**What is required:** A verbatim reproduction of the following listing is required; omit the pictures.
● ● ●
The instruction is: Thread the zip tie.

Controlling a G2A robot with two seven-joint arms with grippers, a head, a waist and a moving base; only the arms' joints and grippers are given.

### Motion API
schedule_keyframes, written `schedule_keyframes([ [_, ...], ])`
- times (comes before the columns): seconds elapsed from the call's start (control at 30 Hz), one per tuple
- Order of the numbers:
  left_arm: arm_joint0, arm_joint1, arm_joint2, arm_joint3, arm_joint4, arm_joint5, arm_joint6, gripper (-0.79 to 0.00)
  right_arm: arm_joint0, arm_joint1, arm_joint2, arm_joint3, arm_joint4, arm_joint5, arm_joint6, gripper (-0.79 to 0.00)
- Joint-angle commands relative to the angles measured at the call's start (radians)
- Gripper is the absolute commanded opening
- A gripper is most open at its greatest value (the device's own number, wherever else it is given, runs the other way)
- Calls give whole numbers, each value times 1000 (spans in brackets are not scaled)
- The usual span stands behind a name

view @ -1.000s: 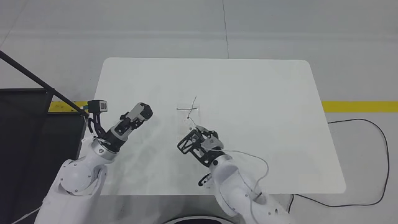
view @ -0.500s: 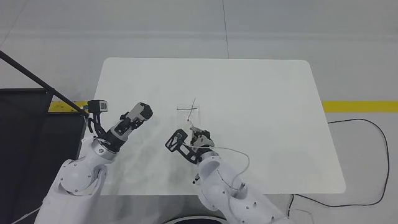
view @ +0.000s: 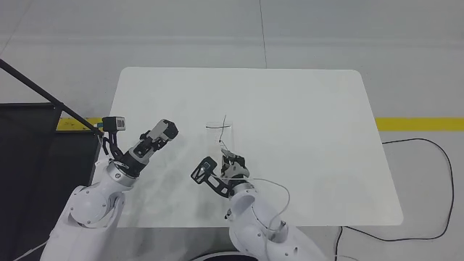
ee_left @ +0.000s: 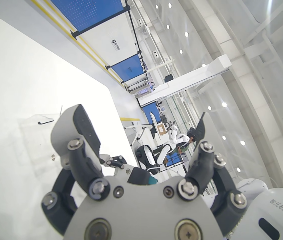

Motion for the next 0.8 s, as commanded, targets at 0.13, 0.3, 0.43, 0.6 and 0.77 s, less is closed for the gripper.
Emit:
schedule_keyframes([
  [0.13, 0, 0, 0, 0, 0, 0, 0, 0, -42, 2, 20, -29, -33, -20, -54, -508],
  [0.3, 0, 0, 0, 0, 0, 0, 0, 0, -58, -3, 29, -35, -56, -43, -71, -505],
  [0.43, 0, 0, 0, 0, 0, 0, 0, 0, -56, -12, 32, -28, -66, -56, -64, -517],
  [0.6, 0, 0, 0, 0, 0, 0, 0, 0, -48, -26, 33, -16, -71, -66, -50, -514],
  [0.77, 0, 0, 0, 0, 0, 0, 0, 0, -41, -39, 33, -3, -83, -79, -26, -477],
])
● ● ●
**Response to the exercise:**
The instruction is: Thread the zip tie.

Controlling a G2A robot with two seven-joint arms with grippers, a head, a waist and a moving base; only the arms' joints and grippers are given.

### Motion API
schedule_keyframes, written `schedule_keyframes([ [_, ...], ])`
- times (comes before the columns): seconds elapsed from the call's start (control at 30 Hz), one per tuple
- Order of the numbers:
  left_arm: arm_joint0, arm_joint1, arm_joint2, arm_joint3, arm_joint4, arm_joint5, arm_joint6, gripper (-0.79 to 0.00)
  right_arm: arm_joint0, arm_joint1, arm_joint2, arm_joint3, arm_joint4, arm_joint5, arm_joint6, gripper (-0.79 to 0.00)
- Joint-angle commands relative to the angles measured at the call's start (radians)
- Gripper is the absolute commanded opening
- A gripper is most open at its greatest value (the device's own number, wherever else it is given, runs the other way)
- Calls give whole numbers, each value times 1000 (spans in brackets are not scaled)
- The usual span stands behind a name

view @ -1.000s: 
view @ -0.500s: 
view @ +0.000s: 
ee_left @ +0.000s: 

Motion for the next 0.8 s, as commanded, targets at 0.13, 0.3, 0.43, 0.6 and 0.77 s, less is closed for the gripper.
Emit:
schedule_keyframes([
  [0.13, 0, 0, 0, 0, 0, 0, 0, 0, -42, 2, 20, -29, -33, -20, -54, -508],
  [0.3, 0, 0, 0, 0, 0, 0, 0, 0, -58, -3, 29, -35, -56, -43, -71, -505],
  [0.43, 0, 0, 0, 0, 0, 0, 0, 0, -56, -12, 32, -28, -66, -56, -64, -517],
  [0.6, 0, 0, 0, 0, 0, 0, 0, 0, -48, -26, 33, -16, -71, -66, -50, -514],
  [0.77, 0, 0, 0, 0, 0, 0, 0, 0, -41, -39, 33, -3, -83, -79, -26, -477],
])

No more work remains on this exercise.